Even as I was opening this bottle I was thinking that it looked very light in color. I had a misconception that lighter color always meant lower alcohol content. This was quickly erased when I saw this one measured in at nearly 15%. I guess darker only means stronger when it comes to beer… Initially, I was getting more floral notes on the nose than fruit. With some time it seemed to get a bit fruiter and familiar on the nose. When I say familiar over the two days I was drinking this wine there was something nagging my mind that I should know based on what I was drinking, alas it has yet to come to me. On the palate there were loads of light, forward fruits with raspberries being the most prevalent. This held quite well through the mid-palate before giving way to a slightly peppering, simple finish. This was certainly a pleasant effort. With the loads of raspberries and hints of strawberries I came around to thinking of it as a poor man’s, fruit-driven Pinot Noir. This realization really came to the fore when I paired a glass with some turkey tacos which easily overpowered this wine. To recap, everything about this wine is light; perhaps almost even a bit rosy (is that what was nagging me). If this appeals to you I recommend giving this one a go. Given that it is light and refreshing It could be perfect pre-meal wine for a summer barbeque. I wonder if it would work chilled?

Rating: 12th Bottle

2002 Trader Joe’s Paso Robles Estate Bottled Late Harvest Moscato

Price: $4.99 @ Trader Joe’s

What They Said:

Couldn’t find anything. All I know is that it appears to be made by Canyon Ridge. To be honest I’m not sure how much I paid, though I know it was on the lower end. Next time I am at the store I will check to see if they have something similar.

What I Think:

To be honest I had zero intention of writing this one up. I found it opened, but sealed, while cleaning out my fridge where it must have been for a minimum of 6 months. I was sure that it must be completely spoiled but figured in the interest of science I should at least find out. Given that my wife was making peach cobbler as dessert for my Father’s Day dinner there was clearly an opportunity on the horizon. I must say we were both astonished at how nice this was, when considering the circumstances of this bottle it was downright amazing!
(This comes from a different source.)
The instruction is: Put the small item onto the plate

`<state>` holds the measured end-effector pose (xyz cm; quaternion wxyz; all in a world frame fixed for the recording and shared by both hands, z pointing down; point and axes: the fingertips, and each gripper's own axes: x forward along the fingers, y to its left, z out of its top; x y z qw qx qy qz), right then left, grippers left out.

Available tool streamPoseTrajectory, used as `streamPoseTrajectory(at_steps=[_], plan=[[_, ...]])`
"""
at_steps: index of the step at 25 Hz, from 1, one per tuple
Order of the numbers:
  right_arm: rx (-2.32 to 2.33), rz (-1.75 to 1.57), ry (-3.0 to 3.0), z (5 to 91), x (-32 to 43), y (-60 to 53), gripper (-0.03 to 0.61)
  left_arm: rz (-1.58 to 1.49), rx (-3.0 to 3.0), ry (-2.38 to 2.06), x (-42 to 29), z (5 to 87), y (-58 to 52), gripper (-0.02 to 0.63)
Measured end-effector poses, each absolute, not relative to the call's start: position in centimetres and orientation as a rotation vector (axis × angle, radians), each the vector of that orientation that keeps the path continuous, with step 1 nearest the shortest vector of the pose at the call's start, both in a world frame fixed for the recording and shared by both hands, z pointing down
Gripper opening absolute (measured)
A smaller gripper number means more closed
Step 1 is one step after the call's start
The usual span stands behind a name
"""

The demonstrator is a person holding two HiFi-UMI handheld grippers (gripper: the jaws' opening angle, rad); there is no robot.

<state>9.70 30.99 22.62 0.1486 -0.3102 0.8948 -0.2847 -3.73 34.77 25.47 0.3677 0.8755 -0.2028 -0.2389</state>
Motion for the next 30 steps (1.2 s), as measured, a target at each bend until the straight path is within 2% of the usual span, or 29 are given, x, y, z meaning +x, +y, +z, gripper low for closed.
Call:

It still had nice texture and forward sweet, fruity flavors without being syrupy. Again dessert wine is not my specialty, not that any others are but in this case I don’t even care to pretend. If you like white dessert wines, and TJ’s still has anything like it, this would definitely be worth giving a try. Since my wife really enjoys these efforts I am guessing one may be appearing in our house again soon.

Rating: 12th Bottle

2003 Eos Zinfandel

Price: $7.02 @ BevMo (retails at $13.99 a bottle)

What They Said:

Per the winery “Aromas of earth, cedar and black cherries backed up by soft, smoky notes of leather lead to rich smoke on the pallet with bright fruit flavors of black cherries and plumbs, and hints of raspberries. The wine finishes with lingering tannin, earthiness and spice.”

What I Think:

Must not have been expecting much as I opened it when I knew my taste buds were pretty much shot. That sentiment pretty much carried over to the next day as well. Thank goodness I didn’t pay retail. This was drinkable but don’t think this label will find its way into my house anytime soon. All that said, this wine hardly had a fair or impartial showing this time around. I could see doing a blind tasting and pulling this out of the bag with a very different opinion. Then again maybe not…

 On a side note I am going to watch Paso Robles a little more, don’t think I have had a Zinfandel from that area that I cared for much.  Wonder if my research over time will prove that out.  Hold a sec…yeah scratch that.  I’ve had some nice Rosenblum efforts out of that area.